Enfin, le mysticisme pénétra la foule, l'émut d'une façon durable, changea la nature et la forme de la piété collective. Désormais, dans tous les mouvements du peuple, dans ses enthousiasmes et dans ses colères, on pourra trouver une part de piété, singulièrement altérée parfois ou mêlée à de brutales passions, mais cependant reconnaissable. Le soulèvement des Pastoureaux, l'épidémie de flagellation au

début du xiv siècle en sont des exemples suffisants. D'autre part, le mysticisme, dégagé des raffinements dont l'avaient embarrassé à plaisir les pieux rhéteurs du XII° siècle, initie les simples à la vie religieuse individuelle. Ses exagérations, qui ne sont peut-être qu'un artifice de vulgarisateurs, qu'un moyen de propagande, lui donnent l'apparence d'un panthéisme rudimentaire et le font bientôt condamner par l'Eglise; mais il n'en apprend pas moins à d'innombrables âmes cette recherche intérieure » que les Victorins avaient représentée comme hérissée de difficultés et seulement permise à la foi d'une élite. Dès ce moment, tout homme, quel qu'il soit, pourra se sentir l'auteur de sa propre rédemption; en lui naîtra, vivra et souffrira Jésus, et, en ce sens, le mysticisme laïque du début du XIIIe siècle marque un grand progrès dans le développement de la personnalité humaine. Il ne resta d'ailleurs pas figé dans une forme invariable : le système amauricien, mêlé d'idées apocalyptiques et peut-être sociales, a une physionomie toute différente de celle du système ortliebien où l'importance donnée à l'« illumination» intime fait prévoir l'avenir du mysticisme allemand. Tels sont, nous semble-t-il, les caractères essentiels de cette réforme morale.

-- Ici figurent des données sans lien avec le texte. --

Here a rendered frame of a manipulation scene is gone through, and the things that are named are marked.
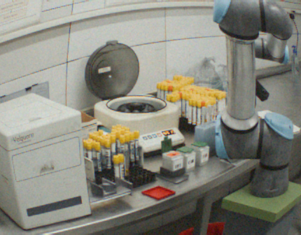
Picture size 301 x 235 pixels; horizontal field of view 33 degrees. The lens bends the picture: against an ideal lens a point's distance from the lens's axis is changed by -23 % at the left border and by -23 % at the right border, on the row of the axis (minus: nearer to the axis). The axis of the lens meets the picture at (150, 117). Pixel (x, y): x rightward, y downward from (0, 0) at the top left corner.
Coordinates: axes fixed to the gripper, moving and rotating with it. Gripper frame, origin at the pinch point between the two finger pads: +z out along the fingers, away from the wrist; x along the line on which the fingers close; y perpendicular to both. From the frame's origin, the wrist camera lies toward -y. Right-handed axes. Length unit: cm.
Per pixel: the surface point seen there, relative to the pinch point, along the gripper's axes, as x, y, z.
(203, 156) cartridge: 10.3, 10.7, 9.4
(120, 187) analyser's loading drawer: 45.9, 8.7, 8.8
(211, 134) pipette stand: 1.8, 15.0, 5.5
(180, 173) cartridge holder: 22.7, 8.4, 10.9
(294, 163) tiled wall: -173, 69, 86
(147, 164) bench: 20.8, 24.5, 12.7
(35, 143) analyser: 78, 4, -13
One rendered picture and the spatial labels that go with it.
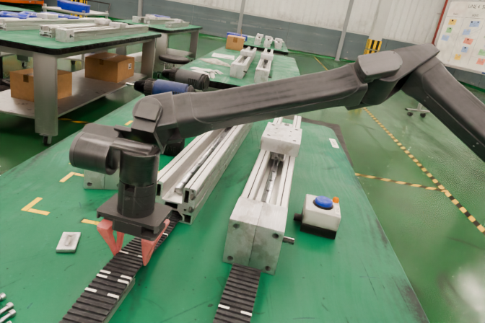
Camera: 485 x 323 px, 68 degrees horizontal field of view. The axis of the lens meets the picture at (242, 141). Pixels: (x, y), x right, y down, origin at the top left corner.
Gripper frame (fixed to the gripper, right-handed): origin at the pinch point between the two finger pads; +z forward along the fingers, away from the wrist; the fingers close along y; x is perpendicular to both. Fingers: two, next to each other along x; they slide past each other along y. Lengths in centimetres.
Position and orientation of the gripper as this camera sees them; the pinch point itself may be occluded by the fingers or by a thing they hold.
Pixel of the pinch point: (131, 255)
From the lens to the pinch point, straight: 66.3
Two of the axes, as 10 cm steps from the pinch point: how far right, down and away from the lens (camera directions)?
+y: -9.7, -2.2, 1.3
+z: -1.7, 9.3, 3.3
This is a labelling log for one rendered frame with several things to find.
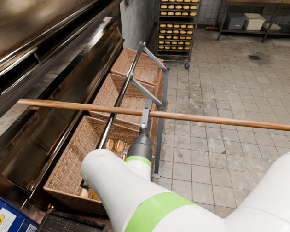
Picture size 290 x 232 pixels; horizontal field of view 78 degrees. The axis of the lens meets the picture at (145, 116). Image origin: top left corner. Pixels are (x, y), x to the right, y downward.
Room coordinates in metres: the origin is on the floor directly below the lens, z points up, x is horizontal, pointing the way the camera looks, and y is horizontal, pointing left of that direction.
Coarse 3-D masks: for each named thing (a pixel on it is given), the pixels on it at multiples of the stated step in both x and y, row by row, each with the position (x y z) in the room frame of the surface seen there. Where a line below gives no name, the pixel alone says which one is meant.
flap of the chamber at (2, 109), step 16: (112, 0) 1.71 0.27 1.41; (64, 32) 1.04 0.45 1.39; (48, 48) 0.81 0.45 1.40; (64, 48) 0.76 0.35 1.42; (32, 64) 0.65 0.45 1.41; (48, 64) 0.63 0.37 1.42; (0, 80) 0.56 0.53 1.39; (32, 80) 0.52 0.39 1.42; (16, 96) 0.44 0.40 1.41; (0, 112) 0.37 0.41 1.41
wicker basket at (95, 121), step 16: (80, 128) 0.82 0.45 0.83; (96, 128) 0.92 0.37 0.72; (112, 128) 0.90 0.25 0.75; (128, 128) 0.88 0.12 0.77; (80, 144) 0.74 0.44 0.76; (96, 144) 0.85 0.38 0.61; (128, 144) 0.87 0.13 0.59; (64, 160) 0.58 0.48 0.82; (80, 160) 0.65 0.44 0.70; (64, 176) 0.50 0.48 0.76; (80, 176) 0.57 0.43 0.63; (48, 192) 0.39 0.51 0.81; (64, 192) 0.38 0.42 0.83; (80, 208) 0.37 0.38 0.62; (96, 208) 0.35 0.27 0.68
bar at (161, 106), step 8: (144, 48) 1.44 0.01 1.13; (136, 56) 1.20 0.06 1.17; (152, 56) 1.43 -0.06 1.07; (160, 64) 1.42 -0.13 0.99; (128, 72) 0.99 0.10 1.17; (168, 72) 1.39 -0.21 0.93; (128, 80) 0.90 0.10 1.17; (144, 88) 0.96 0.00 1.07; (120, 96) 0.74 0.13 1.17; (152, 96) 0.95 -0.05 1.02; (120, 104) 0.69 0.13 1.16; (160, 104) 0.93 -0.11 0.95; (112, 120) 0.57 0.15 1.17; (160, 120) 0.92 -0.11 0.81; (104, 128) 0.52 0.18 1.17; (160, 128) 0.92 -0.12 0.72; (104, 136) 0.47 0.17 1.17; (160, 136) 0.92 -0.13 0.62; (104, 144) 0.44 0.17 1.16; (160, 144) 0.92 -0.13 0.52; (160, 168) 0.98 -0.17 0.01; (152, 176) 0.89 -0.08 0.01; (160, 176) 0.88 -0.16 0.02; (80, 184) 0.27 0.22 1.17
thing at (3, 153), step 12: (108, 24) 1.86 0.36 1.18; (96, 36) 1.56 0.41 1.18; (84, 48) 1.32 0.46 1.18; (72, 60) 1.13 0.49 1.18; (84, 60) 1.18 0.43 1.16; (72, 72) 0.99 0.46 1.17; (60, 84) 0.85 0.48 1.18; (48, 96) 0.74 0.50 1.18; (36, 108) 0.64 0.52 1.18; (24, 120) 0.56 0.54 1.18; (36, 120) 0.60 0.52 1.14; (12, 132) 0.49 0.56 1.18; (24, 132) 0.51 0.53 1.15; (0, 144) 0.43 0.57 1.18; (12, 144) 0.44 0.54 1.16; (0, 156) 0.38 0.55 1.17
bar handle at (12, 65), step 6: (36, 48) 0.66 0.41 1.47; (24, 54) 0.60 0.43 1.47; (30, 54) 0.62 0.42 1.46; (18, 60) 0.56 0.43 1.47; (36, 60) 0.64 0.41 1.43; (6, 66) 0.52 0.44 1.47; (12, 66) 0.53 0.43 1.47; (0, 72) 0.48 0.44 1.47; (6, 72) 0.50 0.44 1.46; (0, 90) 0.44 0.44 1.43
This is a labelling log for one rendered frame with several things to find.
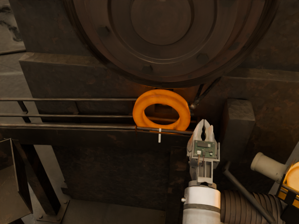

Peut-être les sectes, avec de pareils éléments de succès, n'eussent-elles pas laissé aux ordres mendiants la gloire et le profit des efforts incessants qu'elles avaient faits durant cette période, si ces efforts avaient été centralisés par une puissante individualité. Mais le peuple, au moyen âge, était fanatisé par les hommes plus que par les idées, et c'est Saint François qui attacha son nom à une œuvre laborieusement préparée par l'activité anonyme des hétérodoxes.